-------- THE DATA

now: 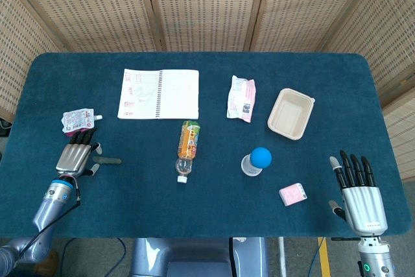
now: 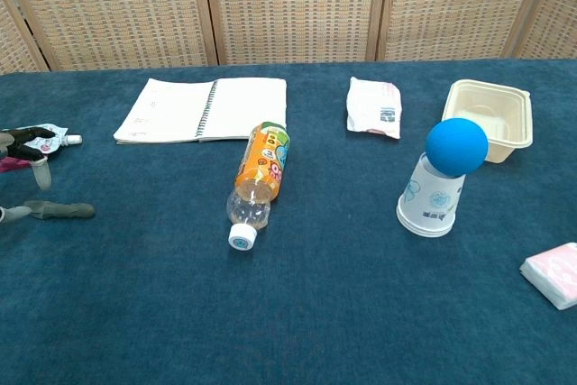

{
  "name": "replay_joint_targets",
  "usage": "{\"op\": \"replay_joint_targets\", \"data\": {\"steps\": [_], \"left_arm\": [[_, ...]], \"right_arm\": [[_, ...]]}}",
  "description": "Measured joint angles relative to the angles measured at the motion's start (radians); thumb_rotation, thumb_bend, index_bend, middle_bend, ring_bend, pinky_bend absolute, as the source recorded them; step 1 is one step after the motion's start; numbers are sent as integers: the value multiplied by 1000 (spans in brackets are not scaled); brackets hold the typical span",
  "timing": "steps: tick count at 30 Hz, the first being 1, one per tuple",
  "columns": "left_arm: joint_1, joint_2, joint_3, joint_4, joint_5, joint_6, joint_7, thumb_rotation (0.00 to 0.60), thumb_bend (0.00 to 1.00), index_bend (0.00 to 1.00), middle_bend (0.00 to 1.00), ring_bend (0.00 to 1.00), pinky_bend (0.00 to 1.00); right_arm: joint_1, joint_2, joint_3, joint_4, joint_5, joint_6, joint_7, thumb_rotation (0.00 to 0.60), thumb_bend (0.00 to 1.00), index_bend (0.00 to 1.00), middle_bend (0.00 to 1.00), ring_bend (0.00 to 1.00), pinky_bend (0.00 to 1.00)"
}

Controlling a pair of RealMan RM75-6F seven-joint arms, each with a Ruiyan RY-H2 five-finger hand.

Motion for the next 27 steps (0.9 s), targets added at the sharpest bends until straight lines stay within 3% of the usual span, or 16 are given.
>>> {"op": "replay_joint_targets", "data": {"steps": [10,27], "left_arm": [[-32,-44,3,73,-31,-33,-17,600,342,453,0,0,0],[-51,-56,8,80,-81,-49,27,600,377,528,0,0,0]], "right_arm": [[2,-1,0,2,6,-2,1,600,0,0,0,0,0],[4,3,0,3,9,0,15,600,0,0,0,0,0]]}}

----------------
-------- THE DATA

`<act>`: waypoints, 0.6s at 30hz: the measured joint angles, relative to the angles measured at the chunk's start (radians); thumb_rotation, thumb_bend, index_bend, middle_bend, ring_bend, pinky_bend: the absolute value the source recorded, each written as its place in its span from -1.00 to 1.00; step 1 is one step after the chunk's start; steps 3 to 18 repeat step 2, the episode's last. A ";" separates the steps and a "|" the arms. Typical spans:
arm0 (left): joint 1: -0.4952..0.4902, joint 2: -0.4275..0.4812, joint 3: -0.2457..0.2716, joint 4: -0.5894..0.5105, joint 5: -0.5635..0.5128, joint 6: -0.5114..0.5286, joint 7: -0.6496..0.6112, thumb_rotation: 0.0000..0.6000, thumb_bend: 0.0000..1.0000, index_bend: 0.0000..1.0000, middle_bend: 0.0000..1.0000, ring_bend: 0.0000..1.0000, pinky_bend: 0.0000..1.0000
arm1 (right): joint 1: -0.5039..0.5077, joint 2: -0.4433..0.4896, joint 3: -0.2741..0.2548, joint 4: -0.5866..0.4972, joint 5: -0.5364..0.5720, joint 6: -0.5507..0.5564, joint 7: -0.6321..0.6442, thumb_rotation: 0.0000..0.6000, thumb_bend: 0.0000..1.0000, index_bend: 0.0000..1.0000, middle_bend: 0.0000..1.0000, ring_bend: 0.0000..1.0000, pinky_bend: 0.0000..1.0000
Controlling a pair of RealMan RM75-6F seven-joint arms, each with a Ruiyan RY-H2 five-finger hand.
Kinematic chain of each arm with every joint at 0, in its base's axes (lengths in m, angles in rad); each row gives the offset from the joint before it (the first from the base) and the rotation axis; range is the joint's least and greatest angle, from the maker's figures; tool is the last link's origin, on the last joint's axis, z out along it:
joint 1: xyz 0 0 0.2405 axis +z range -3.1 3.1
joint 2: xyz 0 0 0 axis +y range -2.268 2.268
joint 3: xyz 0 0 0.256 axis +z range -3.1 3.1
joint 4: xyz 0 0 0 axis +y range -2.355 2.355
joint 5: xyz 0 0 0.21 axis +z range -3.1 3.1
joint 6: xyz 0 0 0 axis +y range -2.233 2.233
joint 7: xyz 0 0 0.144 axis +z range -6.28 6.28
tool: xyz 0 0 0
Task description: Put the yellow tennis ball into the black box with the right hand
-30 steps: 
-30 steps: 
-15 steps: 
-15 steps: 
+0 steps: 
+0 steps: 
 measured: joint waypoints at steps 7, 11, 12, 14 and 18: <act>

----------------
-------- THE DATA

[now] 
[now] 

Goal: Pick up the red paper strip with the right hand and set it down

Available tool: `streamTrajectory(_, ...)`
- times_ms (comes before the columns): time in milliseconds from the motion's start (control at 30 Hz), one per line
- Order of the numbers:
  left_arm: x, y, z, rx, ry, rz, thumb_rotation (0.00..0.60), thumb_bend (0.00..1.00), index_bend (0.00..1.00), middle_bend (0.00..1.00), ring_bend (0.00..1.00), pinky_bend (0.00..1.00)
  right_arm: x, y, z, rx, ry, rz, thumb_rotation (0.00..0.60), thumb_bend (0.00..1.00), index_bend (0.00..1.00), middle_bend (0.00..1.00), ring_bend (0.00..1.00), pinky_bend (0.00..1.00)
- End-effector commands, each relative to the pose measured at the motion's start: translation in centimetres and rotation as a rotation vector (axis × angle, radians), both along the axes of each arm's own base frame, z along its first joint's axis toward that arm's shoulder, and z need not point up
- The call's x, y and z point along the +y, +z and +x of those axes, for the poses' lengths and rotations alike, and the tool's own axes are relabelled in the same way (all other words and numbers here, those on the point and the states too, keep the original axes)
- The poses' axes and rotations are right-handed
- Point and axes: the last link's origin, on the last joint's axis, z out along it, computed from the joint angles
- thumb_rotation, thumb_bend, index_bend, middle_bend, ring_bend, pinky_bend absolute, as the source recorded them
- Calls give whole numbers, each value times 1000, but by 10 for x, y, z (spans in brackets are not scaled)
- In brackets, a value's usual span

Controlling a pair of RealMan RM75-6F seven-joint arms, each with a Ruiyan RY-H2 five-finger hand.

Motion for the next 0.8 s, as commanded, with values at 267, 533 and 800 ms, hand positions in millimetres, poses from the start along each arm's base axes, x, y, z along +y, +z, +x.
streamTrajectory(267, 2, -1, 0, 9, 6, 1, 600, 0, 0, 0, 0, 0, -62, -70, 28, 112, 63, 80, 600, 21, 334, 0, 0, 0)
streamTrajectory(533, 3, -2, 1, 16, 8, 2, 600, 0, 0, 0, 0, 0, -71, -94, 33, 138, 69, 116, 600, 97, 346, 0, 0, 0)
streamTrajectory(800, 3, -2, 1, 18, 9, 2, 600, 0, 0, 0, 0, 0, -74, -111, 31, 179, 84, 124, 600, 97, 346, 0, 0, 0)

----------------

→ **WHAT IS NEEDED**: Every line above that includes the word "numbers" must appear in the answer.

→ **ANSWER BOX**:
  "description": "Measured joint angles relative to the angles measured at the motion's start (radians); thumb_rotation, thumb_bend, index_bend, middle_bend, ring_bend, pinky_bend absolute, as the source recorded them; step 1 is one step after the motion's start; numbers are sent as integers: the value multiplied by 1000 (spans in brackets are not scaled); brackets hold the typical span",
- Order of the numbers:
- The call's x, y and z point along the +y, +z and +x of those axes, for the poses' lengths and rotations alike, and the tool's own axes are relabelled in the same way (all other words and numbers here, those on the point and the states too, keep the original axes)
- Calls give whole numbers, each value times 1000, but by 10 for x, y, z (spans in brackets are not scaled)

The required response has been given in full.